By analyzing existing cross correlation between Novacyt SA and Ainos Inc, you can compare the effects of market volatilities on Novacyt SA and Ainos and check how they will diversify away market risk if combined in the same portfolio for a given time horizon. You can also utilize pair trading strategies of matching a long position in Novacyt SA with a short position of Ainos. Check out your portfolio center. Please also check ongoing floating volatility patterns of Novacyt SA and Ainos.
Diversification Opportunities for Novacyt SA and Ainos
0.15 | Correlation Coefficient |
Average diversification
The 3 months correlation between Novacyt and Ainos is 0.15. Overlapping area represents the amount of risk that can be diversified away by holding Novacyt SA and Ainos Inc in the same portfolio, assuming nothing else is changed. The correlation between historical prices or returns on Ainos Inc and Novacyt SA is a relative statistical measure of the degree to which these equity instruments tend to move together. The correlation coefficient measures the extent to which returns on Novacyt SA are associated (or correlated) with Ainos. Values of the correlation coefficient range from -1 to +1, where. The correlation of zero (0) is possible when the price movement of Ainos Inc has no effect on the direction of Novacyt SA i.e., Novacyt SA and Ainos go up and down completely randomly.
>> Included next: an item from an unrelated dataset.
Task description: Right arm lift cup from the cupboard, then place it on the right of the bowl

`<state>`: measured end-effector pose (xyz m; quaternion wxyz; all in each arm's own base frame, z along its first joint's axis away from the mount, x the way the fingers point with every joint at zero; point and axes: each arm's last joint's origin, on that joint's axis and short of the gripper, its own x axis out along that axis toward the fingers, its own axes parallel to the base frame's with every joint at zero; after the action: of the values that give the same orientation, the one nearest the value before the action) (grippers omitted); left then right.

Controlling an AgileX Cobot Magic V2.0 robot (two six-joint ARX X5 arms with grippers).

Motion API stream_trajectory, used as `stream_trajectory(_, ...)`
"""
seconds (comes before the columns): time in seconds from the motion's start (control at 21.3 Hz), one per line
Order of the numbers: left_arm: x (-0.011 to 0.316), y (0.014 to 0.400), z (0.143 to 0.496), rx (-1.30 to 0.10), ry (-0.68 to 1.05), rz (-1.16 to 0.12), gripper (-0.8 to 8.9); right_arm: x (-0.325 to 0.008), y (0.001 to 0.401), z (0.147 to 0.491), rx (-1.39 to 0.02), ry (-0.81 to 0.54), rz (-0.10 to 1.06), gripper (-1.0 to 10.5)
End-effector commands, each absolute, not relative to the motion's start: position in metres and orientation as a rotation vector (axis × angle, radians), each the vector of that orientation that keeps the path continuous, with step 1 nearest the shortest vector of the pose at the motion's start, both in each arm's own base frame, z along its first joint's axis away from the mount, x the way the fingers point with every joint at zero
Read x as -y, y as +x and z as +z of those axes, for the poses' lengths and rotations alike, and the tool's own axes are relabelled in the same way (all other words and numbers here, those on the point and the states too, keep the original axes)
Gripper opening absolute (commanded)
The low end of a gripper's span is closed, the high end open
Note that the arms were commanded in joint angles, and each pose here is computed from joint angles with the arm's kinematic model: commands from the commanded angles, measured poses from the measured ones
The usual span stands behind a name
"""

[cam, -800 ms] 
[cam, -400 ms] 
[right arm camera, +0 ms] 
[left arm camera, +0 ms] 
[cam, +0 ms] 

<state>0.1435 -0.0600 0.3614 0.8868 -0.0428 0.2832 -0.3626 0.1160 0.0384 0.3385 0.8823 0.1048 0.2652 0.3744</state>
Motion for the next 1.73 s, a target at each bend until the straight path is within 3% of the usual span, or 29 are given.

Pair Corralation between Novacyt SA and Ainos
Assuming the 90 days horizon Novacyt SA is expected to under-perform the Ainos. But the pink sheet apears to be less risky and, when comparing its historical volatility, Novacyt SA is 12.12 times less risky than Ainos. The pink sheet trades about -0.06 of its potential returns per unit of risk. The Ainos Inc is currently generating about 0.31 of returns per unit of risk over similar time horizon. If you would invest 2.60 in Ainos Inc on November 6, 2024 and sell it today you would earn a total of 12.40 from holding Ainos Inc or generate 476.92% return on investment over 90 days.
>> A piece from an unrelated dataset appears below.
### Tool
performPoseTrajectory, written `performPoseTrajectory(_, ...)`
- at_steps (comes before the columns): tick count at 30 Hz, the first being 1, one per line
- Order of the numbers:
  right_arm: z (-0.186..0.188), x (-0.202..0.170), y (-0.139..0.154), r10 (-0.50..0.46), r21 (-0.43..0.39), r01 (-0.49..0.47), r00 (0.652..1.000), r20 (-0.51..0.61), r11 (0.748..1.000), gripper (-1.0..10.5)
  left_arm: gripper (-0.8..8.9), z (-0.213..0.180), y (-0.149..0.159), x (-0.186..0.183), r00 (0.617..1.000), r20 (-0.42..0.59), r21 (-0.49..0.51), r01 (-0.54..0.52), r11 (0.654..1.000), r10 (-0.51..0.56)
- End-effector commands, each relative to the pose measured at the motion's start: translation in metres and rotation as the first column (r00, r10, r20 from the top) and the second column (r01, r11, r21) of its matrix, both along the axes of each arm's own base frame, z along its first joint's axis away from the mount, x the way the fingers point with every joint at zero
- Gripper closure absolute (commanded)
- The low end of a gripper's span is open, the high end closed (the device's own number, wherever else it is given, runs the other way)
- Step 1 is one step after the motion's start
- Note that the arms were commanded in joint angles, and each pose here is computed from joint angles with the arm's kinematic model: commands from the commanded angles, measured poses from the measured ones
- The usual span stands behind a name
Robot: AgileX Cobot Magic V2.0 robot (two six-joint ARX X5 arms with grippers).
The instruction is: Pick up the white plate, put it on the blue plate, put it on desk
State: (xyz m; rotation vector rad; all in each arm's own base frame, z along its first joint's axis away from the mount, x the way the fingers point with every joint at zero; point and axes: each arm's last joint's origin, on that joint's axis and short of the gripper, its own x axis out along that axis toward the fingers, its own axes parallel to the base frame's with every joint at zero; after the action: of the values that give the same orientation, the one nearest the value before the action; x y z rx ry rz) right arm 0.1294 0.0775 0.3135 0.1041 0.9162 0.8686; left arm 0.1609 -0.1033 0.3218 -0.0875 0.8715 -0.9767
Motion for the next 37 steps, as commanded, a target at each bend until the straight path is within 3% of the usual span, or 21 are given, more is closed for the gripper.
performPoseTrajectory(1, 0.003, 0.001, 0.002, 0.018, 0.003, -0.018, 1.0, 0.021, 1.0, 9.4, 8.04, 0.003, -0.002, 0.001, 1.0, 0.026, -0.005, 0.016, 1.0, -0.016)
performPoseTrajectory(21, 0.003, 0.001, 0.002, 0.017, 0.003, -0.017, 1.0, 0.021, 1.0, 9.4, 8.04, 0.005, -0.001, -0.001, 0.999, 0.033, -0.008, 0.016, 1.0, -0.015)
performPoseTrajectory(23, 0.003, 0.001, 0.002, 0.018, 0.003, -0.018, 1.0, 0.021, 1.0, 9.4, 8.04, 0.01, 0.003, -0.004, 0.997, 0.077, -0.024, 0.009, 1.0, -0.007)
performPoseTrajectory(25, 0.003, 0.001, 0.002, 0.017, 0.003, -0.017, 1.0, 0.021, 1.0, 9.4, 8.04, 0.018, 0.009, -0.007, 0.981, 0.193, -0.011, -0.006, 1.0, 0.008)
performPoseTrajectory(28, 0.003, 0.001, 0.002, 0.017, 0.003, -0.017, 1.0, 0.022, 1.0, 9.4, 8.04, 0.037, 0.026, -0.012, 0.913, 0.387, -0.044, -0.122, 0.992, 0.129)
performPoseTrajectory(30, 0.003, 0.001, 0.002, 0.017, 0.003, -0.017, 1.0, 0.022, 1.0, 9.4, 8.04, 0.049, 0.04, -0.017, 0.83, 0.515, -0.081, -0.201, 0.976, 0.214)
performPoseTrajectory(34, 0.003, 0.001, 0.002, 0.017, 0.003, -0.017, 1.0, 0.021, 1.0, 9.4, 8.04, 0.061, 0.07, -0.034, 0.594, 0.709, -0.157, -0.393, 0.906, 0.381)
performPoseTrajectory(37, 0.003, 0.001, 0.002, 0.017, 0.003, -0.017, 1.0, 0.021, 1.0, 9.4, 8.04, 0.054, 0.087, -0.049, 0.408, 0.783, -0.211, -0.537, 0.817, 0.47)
Time Period | 3 Months [change] |
Direction | Moves Together |
Strength | Insignificant |
Accuracy | 39.34% |
Values | Daily Returns |
Novacyt SA vs. Ainos Inc
Performance |
Timeline |
Novacyt SA |
Ainos Inc |
Novacyt SA and Ainos Volatility Contrast
Predicted Return Density |
Returns |
Pair Trading with Novacyt SA and Ainos
The main advantage of trading using opposite Novacyt SA and Ainos positions is that it hedges away some unsystematic risk. Because of two separate transactions, even if Novacyt SA position performs unexpectedly, Ainos can make up some of the losses. Pair trading also minimizes risk from directional movements in the market. For example, if an entire industry or sector drops because of unexpected headlines, the short position in Ainos will offset losses from the drop in Ainos' long position.Novacyt SA vs. Aethlon Medical | Novacyt SA vs. Bone Biologics Corp | Novacyt SA vs. Tivic Health Systems | Novacyt SA vs. Cytosorbents Crp |
Check out your portfolio center.Note that this page's information should be used as a complementary analysis to find the right mix of equity instruments to add to your existing portfolios or create a brand new portfolio. You can also try the Idea Optimizer module to use advanced portfolio builder with pre-computed micro ideas to build optimal portfolio .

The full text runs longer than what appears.